• EXERCISE REQUIREMENTS: From the entries below, write out exactly the lines between the line holding "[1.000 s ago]" and the line holding "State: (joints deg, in", inclusive, excluding any pictures.

##### SUPPLIED RECORDS

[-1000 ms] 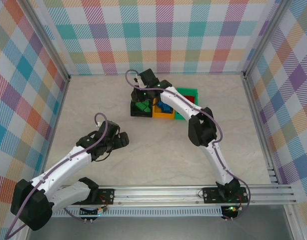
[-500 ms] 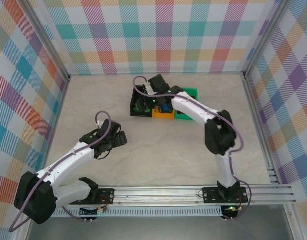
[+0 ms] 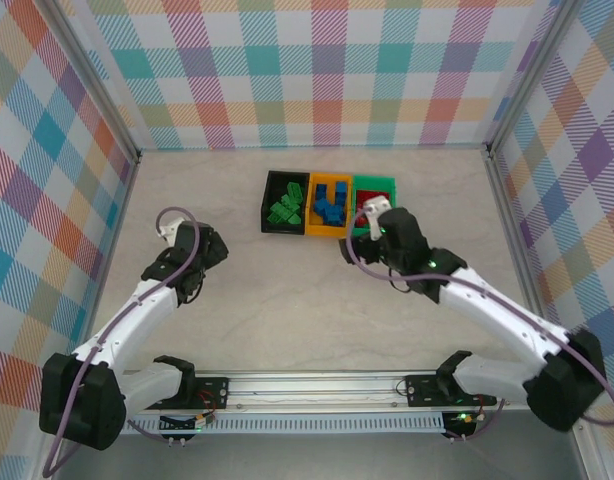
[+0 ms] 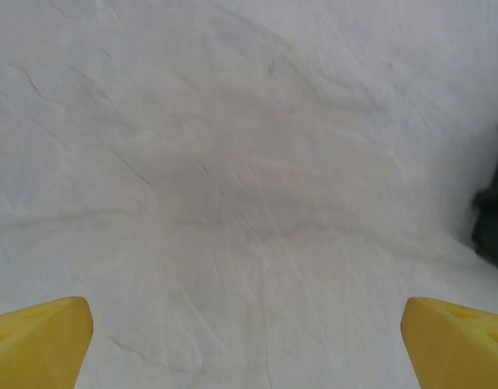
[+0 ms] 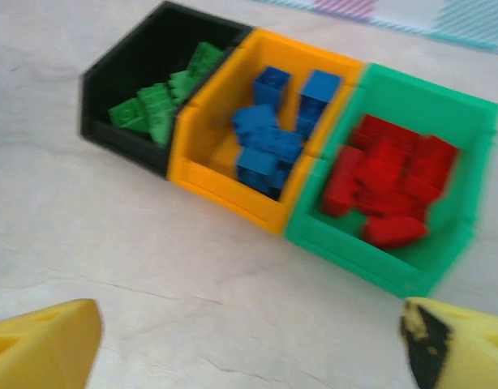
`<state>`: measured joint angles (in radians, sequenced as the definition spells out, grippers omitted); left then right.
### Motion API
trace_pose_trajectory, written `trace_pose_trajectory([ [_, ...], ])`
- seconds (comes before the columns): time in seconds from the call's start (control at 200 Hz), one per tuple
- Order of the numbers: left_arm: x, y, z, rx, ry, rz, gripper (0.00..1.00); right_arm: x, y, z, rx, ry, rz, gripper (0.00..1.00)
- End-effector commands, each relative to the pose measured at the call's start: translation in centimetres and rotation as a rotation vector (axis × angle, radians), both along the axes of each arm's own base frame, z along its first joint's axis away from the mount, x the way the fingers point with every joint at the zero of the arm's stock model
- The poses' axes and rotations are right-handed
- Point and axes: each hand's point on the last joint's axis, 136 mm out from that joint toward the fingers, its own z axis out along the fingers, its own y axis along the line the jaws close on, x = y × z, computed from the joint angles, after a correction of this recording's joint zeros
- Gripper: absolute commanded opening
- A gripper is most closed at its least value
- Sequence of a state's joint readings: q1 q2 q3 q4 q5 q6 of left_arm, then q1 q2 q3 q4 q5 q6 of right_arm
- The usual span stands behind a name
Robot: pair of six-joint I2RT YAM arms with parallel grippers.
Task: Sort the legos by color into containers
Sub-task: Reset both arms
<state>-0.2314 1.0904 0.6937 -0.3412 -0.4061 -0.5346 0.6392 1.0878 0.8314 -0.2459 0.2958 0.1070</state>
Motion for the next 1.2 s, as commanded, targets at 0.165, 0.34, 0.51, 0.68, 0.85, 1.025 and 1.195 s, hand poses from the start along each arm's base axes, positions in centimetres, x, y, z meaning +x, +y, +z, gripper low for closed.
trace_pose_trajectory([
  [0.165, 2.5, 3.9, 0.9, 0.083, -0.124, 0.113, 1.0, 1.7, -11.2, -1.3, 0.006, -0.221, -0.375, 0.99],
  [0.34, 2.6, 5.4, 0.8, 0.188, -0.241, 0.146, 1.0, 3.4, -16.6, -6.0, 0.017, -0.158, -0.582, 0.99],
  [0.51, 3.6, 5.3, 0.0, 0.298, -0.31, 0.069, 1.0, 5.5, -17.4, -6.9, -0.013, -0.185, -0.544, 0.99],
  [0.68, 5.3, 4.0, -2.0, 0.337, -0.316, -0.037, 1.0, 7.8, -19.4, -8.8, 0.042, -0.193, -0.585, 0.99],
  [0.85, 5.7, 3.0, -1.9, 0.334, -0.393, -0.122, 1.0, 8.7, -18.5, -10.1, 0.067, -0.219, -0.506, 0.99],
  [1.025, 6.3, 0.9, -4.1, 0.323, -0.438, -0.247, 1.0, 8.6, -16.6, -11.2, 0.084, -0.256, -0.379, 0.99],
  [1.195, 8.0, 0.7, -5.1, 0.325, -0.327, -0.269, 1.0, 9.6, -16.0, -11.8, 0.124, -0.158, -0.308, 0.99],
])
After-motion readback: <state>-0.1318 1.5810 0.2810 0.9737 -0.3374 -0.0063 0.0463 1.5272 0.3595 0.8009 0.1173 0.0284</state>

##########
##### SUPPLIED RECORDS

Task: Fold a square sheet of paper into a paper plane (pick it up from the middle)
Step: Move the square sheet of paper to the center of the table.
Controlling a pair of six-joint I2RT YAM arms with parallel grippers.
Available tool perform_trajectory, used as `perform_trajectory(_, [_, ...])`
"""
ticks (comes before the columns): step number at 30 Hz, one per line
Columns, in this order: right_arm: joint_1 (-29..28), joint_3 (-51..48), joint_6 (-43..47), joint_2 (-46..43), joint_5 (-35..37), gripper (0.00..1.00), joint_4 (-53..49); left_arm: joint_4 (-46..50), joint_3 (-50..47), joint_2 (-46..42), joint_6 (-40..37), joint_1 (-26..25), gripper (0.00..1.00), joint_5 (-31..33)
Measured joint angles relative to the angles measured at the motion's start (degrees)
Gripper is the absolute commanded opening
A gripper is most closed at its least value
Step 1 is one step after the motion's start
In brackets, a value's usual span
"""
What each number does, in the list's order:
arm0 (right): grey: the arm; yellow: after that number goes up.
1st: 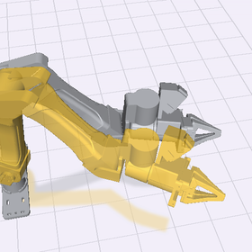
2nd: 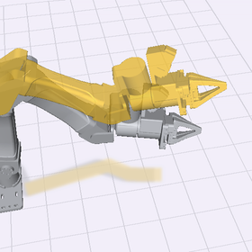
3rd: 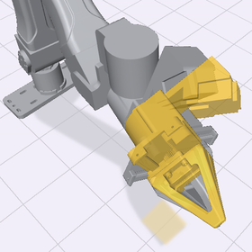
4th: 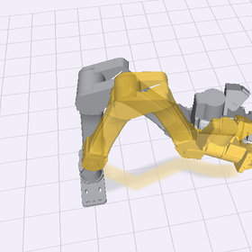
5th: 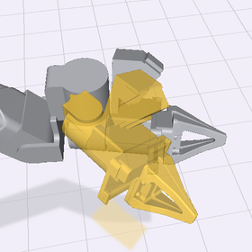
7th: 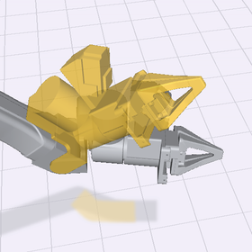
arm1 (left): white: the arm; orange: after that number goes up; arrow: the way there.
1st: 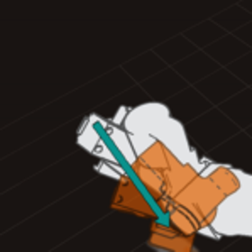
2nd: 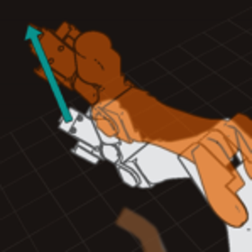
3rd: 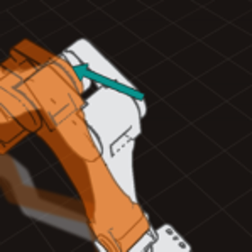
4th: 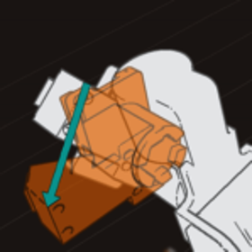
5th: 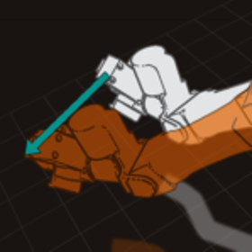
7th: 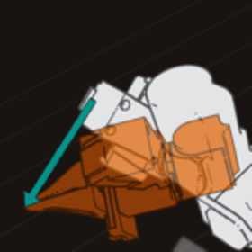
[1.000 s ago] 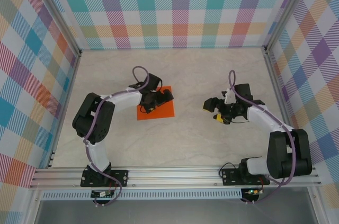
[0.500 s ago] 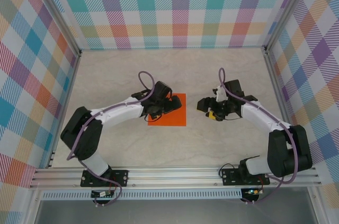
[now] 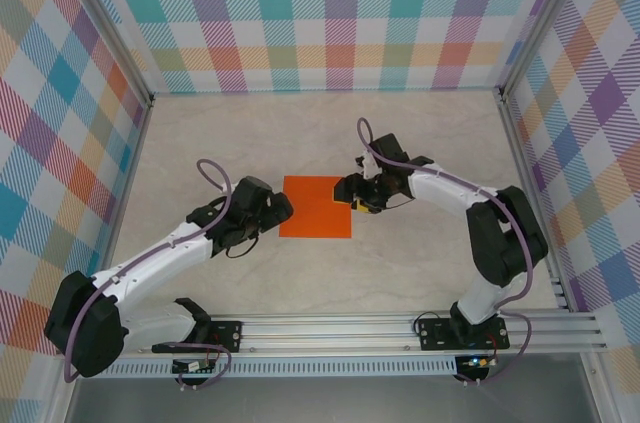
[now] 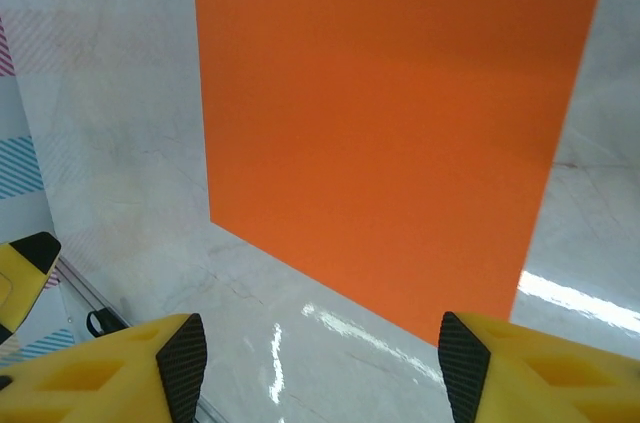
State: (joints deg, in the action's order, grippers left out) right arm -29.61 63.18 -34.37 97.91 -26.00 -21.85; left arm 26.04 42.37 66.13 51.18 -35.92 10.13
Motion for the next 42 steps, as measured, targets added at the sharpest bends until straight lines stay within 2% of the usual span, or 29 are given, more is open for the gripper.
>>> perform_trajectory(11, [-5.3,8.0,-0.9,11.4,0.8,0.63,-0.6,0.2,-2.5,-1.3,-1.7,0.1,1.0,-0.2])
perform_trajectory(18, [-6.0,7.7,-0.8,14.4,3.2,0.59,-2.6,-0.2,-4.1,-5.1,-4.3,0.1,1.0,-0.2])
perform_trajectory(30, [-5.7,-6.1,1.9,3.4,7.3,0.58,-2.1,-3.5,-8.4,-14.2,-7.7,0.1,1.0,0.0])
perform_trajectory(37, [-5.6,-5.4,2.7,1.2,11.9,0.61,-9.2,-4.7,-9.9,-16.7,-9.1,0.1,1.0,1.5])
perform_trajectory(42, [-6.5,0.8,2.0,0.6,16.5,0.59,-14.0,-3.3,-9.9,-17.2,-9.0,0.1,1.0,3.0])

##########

• SOLVED EXERCISE:
[1.000 s ago] 
[0.500 s ago] 
[now] 
[now] 
State: (joints deg, in the action's order, grippers left out) right arm -29.61 63.18 -34.37 97.91 -26.00 -21.85; left arm 26.04 42.37 66.13 51.18 -35.92 10.13

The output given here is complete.